> _DATA FOR THIS EXERCISE_:
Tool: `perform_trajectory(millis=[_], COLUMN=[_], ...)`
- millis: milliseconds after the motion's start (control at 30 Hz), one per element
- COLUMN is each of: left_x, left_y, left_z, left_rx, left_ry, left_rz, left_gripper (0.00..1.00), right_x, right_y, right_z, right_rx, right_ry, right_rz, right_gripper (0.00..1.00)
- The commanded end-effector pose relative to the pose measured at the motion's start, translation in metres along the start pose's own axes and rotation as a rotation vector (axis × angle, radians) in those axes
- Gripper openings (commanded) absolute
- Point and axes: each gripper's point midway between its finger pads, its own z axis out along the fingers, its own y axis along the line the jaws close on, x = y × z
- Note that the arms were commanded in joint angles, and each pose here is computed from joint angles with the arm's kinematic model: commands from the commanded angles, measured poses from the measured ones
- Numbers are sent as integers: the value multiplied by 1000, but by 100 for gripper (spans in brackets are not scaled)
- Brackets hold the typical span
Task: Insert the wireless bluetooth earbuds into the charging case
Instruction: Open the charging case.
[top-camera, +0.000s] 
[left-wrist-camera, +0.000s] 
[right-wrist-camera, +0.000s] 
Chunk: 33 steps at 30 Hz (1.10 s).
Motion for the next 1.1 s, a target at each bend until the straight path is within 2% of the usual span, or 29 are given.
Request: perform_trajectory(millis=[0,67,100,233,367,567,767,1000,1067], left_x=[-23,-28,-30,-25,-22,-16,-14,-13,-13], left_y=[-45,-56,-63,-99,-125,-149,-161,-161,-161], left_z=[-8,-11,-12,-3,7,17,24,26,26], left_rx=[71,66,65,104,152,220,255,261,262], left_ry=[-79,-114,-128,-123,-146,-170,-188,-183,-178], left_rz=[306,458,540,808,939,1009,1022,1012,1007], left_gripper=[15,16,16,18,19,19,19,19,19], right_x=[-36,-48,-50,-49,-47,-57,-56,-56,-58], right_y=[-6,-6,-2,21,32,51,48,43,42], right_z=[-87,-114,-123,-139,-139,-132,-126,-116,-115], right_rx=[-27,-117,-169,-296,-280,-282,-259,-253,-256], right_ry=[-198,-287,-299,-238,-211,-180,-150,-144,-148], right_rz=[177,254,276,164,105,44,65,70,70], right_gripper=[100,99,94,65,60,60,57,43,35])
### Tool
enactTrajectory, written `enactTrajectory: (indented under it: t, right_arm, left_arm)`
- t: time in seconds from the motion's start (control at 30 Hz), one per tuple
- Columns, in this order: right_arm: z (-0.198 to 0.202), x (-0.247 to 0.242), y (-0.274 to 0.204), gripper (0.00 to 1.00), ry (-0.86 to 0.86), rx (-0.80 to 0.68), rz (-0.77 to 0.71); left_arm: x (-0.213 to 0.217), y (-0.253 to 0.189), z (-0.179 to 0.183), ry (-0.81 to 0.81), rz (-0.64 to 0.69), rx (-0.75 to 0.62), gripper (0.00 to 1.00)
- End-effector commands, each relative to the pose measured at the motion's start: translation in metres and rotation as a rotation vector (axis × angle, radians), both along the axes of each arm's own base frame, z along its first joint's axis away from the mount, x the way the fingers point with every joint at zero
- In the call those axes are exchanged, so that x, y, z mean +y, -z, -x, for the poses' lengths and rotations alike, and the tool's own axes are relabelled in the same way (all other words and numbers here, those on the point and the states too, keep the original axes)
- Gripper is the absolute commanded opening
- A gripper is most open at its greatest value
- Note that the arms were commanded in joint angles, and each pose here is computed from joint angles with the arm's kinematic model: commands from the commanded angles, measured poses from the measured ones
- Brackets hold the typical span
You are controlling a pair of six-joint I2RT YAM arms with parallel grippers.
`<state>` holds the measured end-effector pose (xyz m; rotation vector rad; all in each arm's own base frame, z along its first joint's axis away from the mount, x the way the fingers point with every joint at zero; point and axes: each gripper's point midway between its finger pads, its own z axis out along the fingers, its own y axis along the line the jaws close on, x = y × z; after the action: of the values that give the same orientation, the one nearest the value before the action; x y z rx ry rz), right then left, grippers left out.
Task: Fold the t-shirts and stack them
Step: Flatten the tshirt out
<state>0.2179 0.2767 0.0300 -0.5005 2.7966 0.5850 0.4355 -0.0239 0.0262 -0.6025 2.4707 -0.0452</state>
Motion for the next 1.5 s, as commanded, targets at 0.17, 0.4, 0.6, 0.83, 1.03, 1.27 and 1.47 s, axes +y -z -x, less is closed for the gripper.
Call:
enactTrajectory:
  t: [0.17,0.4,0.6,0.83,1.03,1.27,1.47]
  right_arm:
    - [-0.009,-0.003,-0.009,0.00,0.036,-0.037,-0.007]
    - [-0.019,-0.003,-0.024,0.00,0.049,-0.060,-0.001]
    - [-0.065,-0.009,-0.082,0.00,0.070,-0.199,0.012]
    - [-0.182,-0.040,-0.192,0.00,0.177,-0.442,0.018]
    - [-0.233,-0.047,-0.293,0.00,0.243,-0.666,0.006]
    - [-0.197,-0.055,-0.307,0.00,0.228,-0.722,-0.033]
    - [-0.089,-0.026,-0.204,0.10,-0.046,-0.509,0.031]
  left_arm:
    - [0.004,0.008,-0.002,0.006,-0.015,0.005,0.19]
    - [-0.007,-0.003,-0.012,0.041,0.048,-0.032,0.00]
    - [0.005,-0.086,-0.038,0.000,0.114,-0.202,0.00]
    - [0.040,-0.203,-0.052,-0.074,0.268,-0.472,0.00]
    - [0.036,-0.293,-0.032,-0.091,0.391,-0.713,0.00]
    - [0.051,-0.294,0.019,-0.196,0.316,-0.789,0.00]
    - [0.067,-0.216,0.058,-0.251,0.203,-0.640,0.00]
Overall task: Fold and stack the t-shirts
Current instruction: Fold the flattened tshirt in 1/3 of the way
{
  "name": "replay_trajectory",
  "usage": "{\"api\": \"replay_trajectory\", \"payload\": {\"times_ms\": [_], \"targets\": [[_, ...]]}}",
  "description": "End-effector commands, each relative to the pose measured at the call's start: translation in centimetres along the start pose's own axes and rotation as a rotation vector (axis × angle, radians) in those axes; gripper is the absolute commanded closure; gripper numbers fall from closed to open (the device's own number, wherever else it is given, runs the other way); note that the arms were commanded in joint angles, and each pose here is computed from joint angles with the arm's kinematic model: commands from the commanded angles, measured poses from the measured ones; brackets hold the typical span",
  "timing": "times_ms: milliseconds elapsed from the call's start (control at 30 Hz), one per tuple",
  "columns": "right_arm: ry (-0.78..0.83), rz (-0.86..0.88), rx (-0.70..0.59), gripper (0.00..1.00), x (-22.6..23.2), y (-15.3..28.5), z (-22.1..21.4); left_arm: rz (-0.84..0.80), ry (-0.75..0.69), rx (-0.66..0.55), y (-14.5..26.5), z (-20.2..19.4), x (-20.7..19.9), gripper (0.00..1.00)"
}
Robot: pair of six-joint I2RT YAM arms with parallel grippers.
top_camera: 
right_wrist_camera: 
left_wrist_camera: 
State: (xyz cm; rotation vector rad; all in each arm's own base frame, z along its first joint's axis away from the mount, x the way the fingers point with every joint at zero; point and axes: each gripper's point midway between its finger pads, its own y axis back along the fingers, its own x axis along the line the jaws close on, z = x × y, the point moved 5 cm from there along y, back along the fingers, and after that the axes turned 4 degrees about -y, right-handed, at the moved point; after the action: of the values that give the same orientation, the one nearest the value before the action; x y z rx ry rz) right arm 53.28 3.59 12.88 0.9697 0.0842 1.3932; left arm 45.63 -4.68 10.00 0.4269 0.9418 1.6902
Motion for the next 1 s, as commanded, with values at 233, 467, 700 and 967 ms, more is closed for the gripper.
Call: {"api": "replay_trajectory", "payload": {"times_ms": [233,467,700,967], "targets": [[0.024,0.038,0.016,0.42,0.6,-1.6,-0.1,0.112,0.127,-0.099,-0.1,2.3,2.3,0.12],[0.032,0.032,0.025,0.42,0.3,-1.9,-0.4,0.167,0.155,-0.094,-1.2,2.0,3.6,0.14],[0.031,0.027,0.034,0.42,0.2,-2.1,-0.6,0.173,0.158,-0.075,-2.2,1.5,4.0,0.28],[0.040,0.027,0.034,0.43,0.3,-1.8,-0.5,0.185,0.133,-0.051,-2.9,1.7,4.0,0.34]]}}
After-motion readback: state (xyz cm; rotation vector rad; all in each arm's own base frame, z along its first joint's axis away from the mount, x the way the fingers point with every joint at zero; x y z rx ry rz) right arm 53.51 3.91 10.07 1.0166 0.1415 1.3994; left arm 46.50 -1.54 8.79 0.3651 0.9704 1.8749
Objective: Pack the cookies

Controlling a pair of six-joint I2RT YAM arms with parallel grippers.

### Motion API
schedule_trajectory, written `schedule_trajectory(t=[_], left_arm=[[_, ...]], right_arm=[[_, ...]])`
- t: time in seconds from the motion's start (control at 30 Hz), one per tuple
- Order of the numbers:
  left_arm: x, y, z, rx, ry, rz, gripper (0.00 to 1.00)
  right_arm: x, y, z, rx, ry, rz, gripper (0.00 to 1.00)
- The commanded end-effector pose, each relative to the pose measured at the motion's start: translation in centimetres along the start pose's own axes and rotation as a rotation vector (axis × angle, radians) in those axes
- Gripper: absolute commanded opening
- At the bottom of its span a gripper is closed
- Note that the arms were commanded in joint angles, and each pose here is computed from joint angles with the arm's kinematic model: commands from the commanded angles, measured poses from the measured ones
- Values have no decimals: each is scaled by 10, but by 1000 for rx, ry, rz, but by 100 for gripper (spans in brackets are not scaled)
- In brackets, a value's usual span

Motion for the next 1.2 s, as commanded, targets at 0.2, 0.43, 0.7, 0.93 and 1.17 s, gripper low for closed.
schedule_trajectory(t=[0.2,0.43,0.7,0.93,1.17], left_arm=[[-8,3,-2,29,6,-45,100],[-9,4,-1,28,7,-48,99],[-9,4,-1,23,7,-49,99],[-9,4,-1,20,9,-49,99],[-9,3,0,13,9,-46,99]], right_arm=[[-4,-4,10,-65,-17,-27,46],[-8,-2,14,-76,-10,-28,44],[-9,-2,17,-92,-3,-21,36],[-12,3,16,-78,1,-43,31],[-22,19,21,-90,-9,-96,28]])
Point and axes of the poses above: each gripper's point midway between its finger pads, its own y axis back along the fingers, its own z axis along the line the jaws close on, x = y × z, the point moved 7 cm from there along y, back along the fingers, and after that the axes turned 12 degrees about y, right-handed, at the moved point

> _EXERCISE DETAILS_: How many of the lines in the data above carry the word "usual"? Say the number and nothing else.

> _REPLY TO THE EXERCISE_: 2